In 1880, Britain became highly interested in Lake Tana, a sixty-mile long natural reservoir that flows from the Blue Nile into Sudan.80 Tana, replenished continuously by Ethiopia’s tropical rivulets, was an ideal site to control the amount and duration of water that reaches Egypt. Shortly after dispatching a team of engineers on a fact-finding expedition to Tana, England mapped an ambitious plan to rig a dam system that would improve the quantity of water toward their colony in Egypt.81 After early negotiations with Ethiopian Emperor Menelek II, the Tana project was approved under the 1902 Treaty, which stipulated restrictions against Ethiopia from tampering with the Blue Nile. Despite this early success, predecessors to the Ethiopian throne derailed British efforts and bewildered the powerful state in the process.
In total, there were three rounds of negotiations. The first round began in April 1899. Menelek argued that he had historical claims to the western region near Gera. Harrington swiftly denied him. The second round also failed because both countries sought to control the Beni Shangul area. Menelek believed Beni Shangul held immense gold reserves and was located near the Blue Nile. Despite these hiccups, Harrington and Menelek considered it their best interest to restart working on a treaty, making concessions along the way.96 After more weeks of negotiations, Harrington received a revised draft.
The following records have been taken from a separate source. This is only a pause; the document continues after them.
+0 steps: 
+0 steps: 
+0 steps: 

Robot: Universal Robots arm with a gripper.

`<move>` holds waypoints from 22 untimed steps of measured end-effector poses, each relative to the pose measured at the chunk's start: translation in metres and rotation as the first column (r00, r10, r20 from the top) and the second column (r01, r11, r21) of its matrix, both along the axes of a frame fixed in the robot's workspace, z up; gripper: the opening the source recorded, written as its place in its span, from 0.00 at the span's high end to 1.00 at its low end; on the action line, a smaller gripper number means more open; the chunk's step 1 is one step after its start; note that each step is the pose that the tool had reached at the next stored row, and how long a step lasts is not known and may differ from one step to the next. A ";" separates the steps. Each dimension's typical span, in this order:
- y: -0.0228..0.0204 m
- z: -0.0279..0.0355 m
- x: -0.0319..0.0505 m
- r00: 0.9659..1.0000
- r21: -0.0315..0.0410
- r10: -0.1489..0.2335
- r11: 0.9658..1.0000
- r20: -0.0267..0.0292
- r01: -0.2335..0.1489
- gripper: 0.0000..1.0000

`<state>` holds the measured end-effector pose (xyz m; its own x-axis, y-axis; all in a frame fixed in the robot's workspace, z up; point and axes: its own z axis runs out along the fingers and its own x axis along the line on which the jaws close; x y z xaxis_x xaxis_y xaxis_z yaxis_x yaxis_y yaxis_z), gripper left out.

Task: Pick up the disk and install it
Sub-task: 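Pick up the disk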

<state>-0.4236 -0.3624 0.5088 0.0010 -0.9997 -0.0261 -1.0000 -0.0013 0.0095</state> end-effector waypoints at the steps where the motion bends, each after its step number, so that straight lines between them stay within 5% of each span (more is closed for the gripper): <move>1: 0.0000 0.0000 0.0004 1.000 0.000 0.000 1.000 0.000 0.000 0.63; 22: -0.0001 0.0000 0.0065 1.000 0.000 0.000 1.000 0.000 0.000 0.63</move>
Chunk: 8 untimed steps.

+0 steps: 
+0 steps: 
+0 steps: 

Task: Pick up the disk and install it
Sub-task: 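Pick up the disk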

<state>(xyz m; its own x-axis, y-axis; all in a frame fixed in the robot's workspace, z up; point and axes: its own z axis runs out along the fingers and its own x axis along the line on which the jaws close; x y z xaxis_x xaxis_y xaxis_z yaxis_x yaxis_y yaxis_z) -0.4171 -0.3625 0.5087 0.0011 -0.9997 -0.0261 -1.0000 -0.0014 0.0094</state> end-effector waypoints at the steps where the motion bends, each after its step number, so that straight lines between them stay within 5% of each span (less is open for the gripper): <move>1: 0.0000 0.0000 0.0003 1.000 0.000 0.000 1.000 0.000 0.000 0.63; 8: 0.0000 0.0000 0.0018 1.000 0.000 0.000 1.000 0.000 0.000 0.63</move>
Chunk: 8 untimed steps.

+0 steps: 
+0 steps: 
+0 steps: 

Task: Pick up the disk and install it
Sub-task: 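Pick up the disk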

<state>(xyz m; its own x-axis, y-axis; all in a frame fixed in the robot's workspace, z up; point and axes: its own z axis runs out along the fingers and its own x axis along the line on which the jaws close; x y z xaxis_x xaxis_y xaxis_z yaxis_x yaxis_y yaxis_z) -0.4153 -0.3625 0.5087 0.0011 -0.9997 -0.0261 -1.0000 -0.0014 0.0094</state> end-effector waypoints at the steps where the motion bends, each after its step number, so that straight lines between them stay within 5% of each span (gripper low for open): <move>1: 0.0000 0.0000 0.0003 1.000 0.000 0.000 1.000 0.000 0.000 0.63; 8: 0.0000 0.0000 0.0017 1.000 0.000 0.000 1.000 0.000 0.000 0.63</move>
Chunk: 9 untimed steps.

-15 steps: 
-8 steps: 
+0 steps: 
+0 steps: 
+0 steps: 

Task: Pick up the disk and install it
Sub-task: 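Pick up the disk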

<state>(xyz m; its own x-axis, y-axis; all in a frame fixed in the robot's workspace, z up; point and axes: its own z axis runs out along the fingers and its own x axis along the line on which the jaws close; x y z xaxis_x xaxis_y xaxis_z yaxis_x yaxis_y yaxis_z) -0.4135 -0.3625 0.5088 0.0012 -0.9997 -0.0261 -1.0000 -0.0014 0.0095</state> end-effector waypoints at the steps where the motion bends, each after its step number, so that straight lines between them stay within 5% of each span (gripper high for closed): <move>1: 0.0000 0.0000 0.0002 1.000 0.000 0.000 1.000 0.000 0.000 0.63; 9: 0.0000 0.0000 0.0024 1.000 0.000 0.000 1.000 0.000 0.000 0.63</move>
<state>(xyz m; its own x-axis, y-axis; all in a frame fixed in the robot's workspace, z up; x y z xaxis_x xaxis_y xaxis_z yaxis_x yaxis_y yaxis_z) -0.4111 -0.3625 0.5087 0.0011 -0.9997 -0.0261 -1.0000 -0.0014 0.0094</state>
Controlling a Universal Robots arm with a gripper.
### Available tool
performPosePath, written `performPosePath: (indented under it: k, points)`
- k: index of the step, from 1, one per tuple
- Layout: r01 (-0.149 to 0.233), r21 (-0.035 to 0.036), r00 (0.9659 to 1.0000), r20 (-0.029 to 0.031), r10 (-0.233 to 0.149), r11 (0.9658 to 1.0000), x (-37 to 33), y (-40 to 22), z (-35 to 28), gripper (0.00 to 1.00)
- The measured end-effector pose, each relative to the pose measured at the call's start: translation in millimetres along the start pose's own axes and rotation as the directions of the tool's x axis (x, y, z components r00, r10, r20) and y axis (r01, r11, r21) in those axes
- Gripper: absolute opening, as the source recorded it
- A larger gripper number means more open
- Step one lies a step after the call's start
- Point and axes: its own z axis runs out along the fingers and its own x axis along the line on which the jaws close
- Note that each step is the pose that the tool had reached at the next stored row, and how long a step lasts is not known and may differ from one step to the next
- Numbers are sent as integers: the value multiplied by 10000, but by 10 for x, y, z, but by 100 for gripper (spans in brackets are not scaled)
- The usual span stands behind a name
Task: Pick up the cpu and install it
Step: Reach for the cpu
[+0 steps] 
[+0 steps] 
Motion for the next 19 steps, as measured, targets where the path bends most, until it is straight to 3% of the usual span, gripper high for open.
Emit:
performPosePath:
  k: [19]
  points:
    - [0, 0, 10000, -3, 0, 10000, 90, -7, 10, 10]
In it, Menelek “altered the frontier south of Melile to his advantage [and] he had inserted a clause about Tsana and the Blue Nile which absolutely knocks the bottom out of the exchange of notes on this subject…”97 Displeased that Menelek was a “slippery customer,” Harrington commented to Ilg, “if he does not settle the frontier within [a short time]…it will be a matter for serious consideration whether we ought not to consider the question of delivering an ultimatum as to what we consider Egyptian territory, and then settle the question once for all.”98 Menelek must have “realized he had reached the limits of Harrington’s patience,” because a week later he conceded his jurisdiction over the Blue Nile.99 In May of 1902, treaty papers were drawn up and signed. While Menelek received expanded territory that included Beni Shangul, England “protected her interests in the Nile Valley and received guarantees concerning the Blue Nile and Lake Tana.”100
Independent Variable Analysis
From 1870-1902, there were two distinct shifts in government orientation and zero changes in state strength between England and Ethiopia. Therefore, measuring the joint effect of the independent variables can be broken down into two periods, 1875-1889, and 1889- 1902, during which the changes in government orientation occurred. In the first period, cooperation failed, largely due to similar government orientation. Cooperation did succeed in the second period.
In the first period, England was classified as a strong hardliner. It’s preferences were as follows (1 = first choice): (1) receive many perks, concede little in return; (2) assume hostile relations; (3) return to the status quo; and (4) concede most issues, receive little benefits. During the same period, Ethiopia was a semi-strong hardliner. It’s preferences were: (1) receive many perks, concede little in return; (2) assume hostile relations; (3) return to the status quo; and (4) concede most issues, receive little benefits. When these preferences are compared, there is no differentiation in government orientation and only a slight variance in state strength. Consequently, the first preference that is possible for both states is war. Although weak hardliners would prefer not to go to war against strong hardliners, Ethiopia at this time was a “semi-strong” state, which means its economy was extremely fragile, but its military was superb. Therefore, Ethiopia would prefer war to concessions.
In the second term, England’s status as a strong hardliner remained. Its preferences also were the same. Ethiopia, however, changed from a semi-strong hardliner to a semi-weak softliner. While its military strength had remained relatively strong, the leadership altered from the hawkish Yohannes regime to the pragmatic, cautious Menelek government. As a result, its preferences were: (1) receive many perks, concede little in return; (2a) concede most issues; (2b) return to the status quo; and (3) assume hostile relations. Because Ethiopia was a “semi-weak” state, it wavered from 2a to 2b as its most outspoken preference. Since they could possibly defend against another English invasion, Ethiopia decided to push against England until the threat of war was imminent. In the end, both states followed England’s first preference and Ethiopia’s 2a preference. The treaty was signed and England received most of the proposed benefits. While England forfeited small tracts of land, Ethiopia lost an extremely valuable resource, the Nile. From this second interval, the variation in the government orientation changed Ethiopia’s preferences, which allowed both states to come to an agreement.